◆ **WHAT YOU ARE ASKED TO DO**:
Below are some records. Retype exactly the lines from the one containing "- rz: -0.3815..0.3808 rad" through the one containing "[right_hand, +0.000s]", both included, skipping every picture.

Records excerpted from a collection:
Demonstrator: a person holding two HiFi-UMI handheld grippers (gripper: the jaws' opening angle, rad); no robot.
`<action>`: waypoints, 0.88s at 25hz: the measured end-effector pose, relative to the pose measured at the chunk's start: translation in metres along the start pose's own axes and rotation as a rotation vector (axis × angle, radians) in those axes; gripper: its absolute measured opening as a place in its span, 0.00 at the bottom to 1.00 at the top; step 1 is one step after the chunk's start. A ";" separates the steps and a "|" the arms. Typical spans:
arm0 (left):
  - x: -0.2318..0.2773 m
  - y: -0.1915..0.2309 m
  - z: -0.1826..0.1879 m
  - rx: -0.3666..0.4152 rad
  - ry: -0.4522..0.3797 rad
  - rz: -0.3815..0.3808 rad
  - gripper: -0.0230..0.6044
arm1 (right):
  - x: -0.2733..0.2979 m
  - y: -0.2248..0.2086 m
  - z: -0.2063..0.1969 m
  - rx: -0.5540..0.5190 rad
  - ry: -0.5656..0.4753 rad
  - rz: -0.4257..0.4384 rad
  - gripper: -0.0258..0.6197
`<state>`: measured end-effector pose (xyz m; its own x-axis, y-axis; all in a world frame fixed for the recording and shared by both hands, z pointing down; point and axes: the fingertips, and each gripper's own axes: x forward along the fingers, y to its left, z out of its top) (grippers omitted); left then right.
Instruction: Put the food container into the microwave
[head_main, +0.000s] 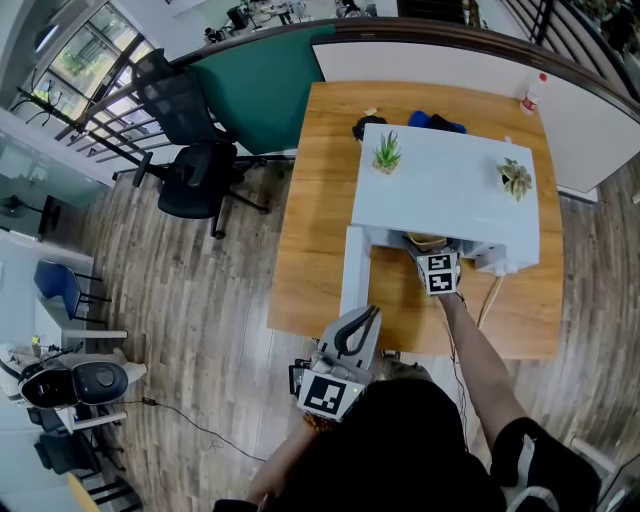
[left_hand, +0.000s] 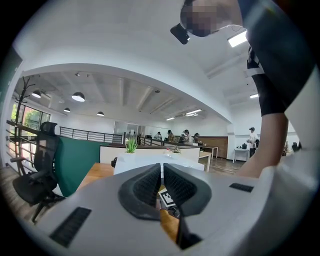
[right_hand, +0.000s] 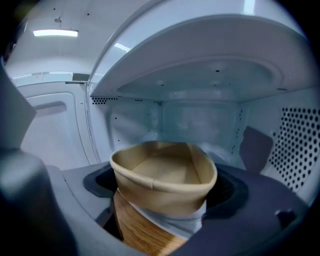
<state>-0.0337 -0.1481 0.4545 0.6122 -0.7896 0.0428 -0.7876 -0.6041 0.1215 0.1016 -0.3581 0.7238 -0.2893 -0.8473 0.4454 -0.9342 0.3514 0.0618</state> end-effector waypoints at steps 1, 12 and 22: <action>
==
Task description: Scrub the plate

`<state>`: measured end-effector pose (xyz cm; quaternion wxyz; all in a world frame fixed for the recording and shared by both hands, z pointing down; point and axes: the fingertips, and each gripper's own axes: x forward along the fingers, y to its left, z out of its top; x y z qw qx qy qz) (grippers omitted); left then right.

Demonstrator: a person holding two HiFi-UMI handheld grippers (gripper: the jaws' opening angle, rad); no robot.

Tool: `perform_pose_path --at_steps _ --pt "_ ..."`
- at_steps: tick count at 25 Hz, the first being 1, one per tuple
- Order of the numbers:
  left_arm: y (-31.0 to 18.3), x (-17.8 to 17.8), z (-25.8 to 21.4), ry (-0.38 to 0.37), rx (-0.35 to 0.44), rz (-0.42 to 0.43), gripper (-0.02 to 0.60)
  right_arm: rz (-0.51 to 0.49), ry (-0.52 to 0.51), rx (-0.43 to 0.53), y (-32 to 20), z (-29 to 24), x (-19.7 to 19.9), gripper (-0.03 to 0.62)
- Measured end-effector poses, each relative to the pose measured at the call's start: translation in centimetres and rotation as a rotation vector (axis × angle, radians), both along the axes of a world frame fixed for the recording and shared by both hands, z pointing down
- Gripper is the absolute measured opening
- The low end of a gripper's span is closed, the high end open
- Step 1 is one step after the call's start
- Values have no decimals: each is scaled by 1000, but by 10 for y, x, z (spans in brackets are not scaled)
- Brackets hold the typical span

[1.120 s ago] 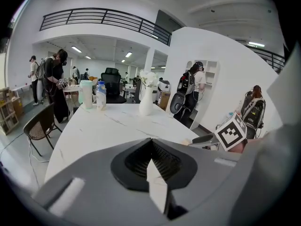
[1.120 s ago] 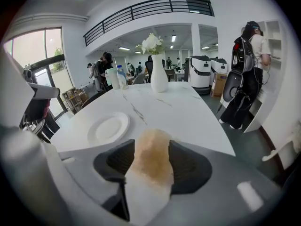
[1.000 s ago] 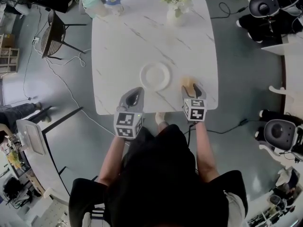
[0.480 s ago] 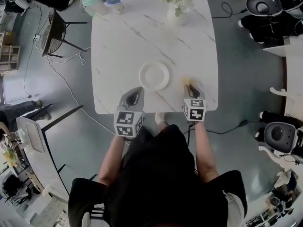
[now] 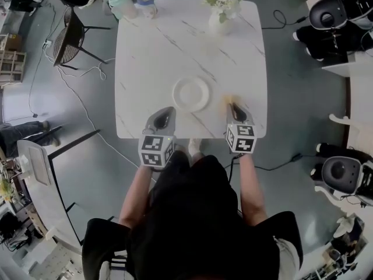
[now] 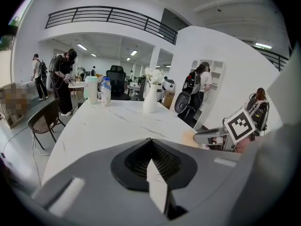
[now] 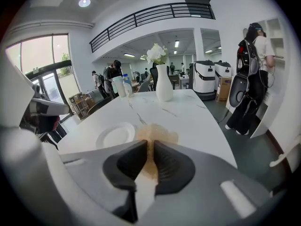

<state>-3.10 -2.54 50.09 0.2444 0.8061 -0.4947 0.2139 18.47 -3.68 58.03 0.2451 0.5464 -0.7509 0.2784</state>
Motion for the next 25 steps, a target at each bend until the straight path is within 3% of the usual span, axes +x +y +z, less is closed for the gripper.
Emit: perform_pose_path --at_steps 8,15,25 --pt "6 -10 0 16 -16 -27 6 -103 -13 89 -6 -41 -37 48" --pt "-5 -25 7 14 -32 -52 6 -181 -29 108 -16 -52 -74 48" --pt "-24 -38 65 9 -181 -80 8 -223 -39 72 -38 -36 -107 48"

◆ **ANSWER SPACE**:
  - rz: -0.3815..0.3808 rad
  - gripper: -0.0230..0.6044
arm1 (right):
  - x: -0.2733..0.2979 m
  - y: -0.2248..0.2086 m
  - z: -0.2063..0.1969 m
  - rx: -0.5540..0.5190 rad
  - ry: -0.5656..0.4753 rad
  - rz: -0.4257..0.4384 rad
  - gripper: -0.0258..0.6197
`<state>`: measured end-effector pose (xyz m; its own x-axis, y-axis; all in a world frame fixed for the recording and shared by both hands, z pointing down; point and axes: the fingertips, and each gripper's own axes: x forward along the fingers, y to its left, z out of its top) (grippers omitted); left then right.
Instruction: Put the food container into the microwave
[head_main, +0.000s] 
[left_hand, +0.000s] 
[right_hand, +0.000s] 

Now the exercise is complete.